O HPV (Vírus Papiloma Humano) pode provocar câncer, é transmitido por meio do ato sexual e, se diagnosticado de imediato, os danos podem ser revertidos. Mesmo assim, a doença ocupa o segundo lugar dos vírus que mais matam no Brasil. Existe cura para a enfermidade e vacina preventiva, disponível apenas na rede privada. O Ministério da Saúde não tem previsão de incluir a vacina na rede pública. Quem quiser se prevenir, deve procurar convênios particulares que oferecem a vacina, que chega a custar R$ 400 a dose (são necessárias três doses, ou R$ 1.200). A validade é de 10 anos de imunização. A segunda opção é usar camisinha e, no caso das mulheres, fazer anualmente o exame de papanicolau.

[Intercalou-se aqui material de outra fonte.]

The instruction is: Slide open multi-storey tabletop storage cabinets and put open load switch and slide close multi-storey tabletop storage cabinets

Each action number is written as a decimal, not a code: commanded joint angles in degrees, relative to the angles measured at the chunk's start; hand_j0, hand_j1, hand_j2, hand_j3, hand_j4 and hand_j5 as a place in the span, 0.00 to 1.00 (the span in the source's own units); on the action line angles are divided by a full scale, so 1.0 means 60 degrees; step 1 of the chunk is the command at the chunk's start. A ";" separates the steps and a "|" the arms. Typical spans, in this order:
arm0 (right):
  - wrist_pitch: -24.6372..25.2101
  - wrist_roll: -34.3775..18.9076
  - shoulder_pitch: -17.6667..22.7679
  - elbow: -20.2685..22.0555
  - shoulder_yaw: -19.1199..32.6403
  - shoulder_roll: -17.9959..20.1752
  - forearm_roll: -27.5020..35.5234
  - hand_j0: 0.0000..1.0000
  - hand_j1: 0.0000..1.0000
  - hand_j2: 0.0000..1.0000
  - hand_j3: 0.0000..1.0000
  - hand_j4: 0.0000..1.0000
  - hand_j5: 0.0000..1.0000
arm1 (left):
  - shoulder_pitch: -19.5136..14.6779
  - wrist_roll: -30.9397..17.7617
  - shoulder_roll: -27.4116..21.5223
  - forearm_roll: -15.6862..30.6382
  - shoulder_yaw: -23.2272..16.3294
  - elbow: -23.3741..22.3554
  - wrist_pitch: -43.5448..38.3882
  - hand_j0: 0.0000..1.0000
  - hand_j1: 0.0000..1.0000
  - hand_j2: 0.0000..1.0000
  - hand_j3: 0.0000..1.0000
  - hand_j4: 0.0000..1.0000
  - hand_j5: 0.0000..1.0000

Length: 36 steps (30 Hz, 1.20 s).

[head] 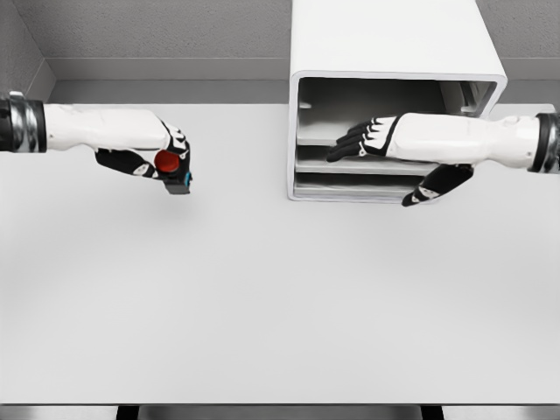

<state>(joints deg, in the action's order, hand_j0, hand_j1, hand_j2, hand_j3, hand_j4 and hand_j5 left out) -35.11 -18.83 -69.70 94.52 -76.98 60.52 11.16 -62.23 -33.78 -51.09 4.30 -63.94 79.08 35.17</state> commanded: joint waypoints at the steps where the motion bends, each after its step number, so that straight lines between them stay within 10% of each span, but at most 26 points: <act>1: 0.0019 0.0164 0.0000 -0.0066 -0.0002 -0.0052 0.0074 1.00 1.00 1.00 1.00 1.00 1.00 | 0.0000 0.0137 -0.0157 0.0162 -0.0052 0.0208 -0.0028 0.40 0.40 0.40 0.40 0.40 0.40; 36: 0.0286 0.0267 0.0586 -0.2086 0.0085 -0.1166 0.0001 1.00 1.00 1.00 1.00 1.00 1.00 | 0.0000 0.0416 -0.0260 0.0089 -0.0330 0.0779 -0.0028 0.41 0.41 0.41 0.41 0.41 0.41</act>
<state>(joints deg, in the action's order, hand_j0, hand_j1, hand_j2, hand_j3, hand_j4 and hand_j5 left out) -33.78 -17.28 -66.18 82.47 -76.53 53.73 10.81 -62.23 -31.29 -52.61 4.55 -65.80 83.77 35.16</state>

De acordo com o Instituto do HPV, um dos poucos órgãos que pesquisam sobre o vírus no País, estima-se que entre 10% e 50% das pessoas sexualmente ativas estejam infectadas com pelo menos um tipo de HPV (existem mais de 100 tipos). O homem, quando infectado, pode apresentar verrugas no órgão genital, além de transmitir o vírus para a parceira. O caso é mais grave na mulher. Dependendo do estágio de infecção, pequenas feridas aparecem no colo do útero. Em mulheres que não costumam fazer o exame preventivo, o vírus leva ao câncer.

Mesmo sem a vacina, a medicina minimiza os riscos de morte por contágio do vírus. “O HPV pode causar câncer do colo de útero. Mas em muitos casos o tratamento é viável e o paciente consegue se recuperar”, disse Rodolfo Strufaldi, professor de Ginecologia da Faculdade de Medicina do ABC e coordenador do Caism de São Bernardo (Centro de Atenção Integral à Saúde da Mulher). O centro é ligado à Faculdade de Medicina.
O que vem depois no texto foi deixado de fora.